The Stud Bros, who originally looked like metal kids, both long-haired in the early days, were the driving force. They thought Megadeth and Metallica were the bee knees but sniffed a bit at Anthrax as light-weight, right-on fodder (whereas Megadeth and Metallica were rather more conservative in their views). I interviewed Anthrax twice, once at a Dutch metal festival, in Arnhem I think it was. The scenes of baseness and oafish lowliness I witnessed! Not the band, I'm talking about the fans: a Hieronymous Bosch horrorscape of drooling and mooning.
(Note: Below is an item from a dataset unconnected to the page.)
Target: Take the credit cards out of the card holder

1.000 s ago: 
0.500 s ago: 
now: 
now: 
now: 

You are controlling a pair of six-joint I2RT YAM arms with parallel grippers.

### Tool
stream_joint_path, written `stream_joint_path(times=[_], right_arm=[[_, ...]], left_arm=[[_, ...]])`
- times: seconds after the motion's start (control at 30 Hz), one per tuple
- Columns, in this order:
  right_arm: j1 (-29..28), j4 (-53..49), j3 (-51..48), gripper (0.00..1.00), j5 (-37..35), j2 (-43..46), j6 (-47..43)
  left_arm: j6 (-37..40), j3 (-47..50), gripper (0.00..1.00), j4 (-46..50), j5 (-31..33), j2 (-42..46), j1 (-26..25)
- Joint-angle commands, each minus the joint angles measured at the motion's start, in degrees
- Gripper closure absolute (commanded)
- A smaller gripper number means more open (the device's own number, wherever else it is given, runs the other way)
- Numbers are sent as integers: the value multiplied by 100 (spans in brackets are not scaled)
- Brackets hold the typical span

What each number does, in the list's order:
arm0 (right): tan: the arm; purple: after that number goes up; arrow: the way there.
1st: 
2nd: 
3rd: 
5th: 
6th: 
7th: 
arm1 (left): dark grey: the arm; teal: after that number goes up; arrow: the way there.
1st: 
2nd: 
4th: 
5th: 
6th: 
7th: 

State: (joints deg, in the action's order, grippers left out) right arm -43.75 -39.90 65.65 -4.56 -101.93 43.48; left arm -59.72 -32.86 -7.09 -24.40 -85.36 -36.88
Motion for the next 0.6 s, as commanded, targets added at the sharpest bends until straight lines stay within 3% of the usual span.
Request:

It was always somewhat wrenching and cognitively dissonant to have pontificated purply about this music and its assaultive and avant-garde properties based on listening to the records in the decorous confines of your living room and then be confronted with its actual subcultural use. That really was an assault on the sensibilities.

I said before that unlike the current hipster metal thing we were bigging up the least esoteric stuff around, what you might call the mainstream of the metal underground, the ones that would soon crossover but would continue to win metal mag readers polls. But there was one band that was a kind of pet or mascot metal unit for the Arsequake League in a way that was analogous to the "hipster metal syndrome", and that was Gore. No, not Gone; Gore. You've never heard of them, right? Exactly. This Dutch band appear to have left virtually no mark on official metal history*. The Studs discovered them, did the interview, but in the working-as-a-team thing we often favored then, I came on board for the lead review. Maybe I'll dig it up. It was pretty over the top. When I was checking out the modern drone/doom units, as well as being frequently reminded of Saint Vitus, I did also think of Gore now and then. Because they were an instrumental outfit, no vocals at all, and they'd done this distilling-the-form thing that created something not unlike a 45 rpm version of Swans circa Cop. Incredibly austere and punitive, a real killing machine sound. I think the one I reviewed was Hart Gore. Or maybe Mean Man's Dream. As I recall the follow-up, Wrede (A Cruel Peace) was disappointingly turgid.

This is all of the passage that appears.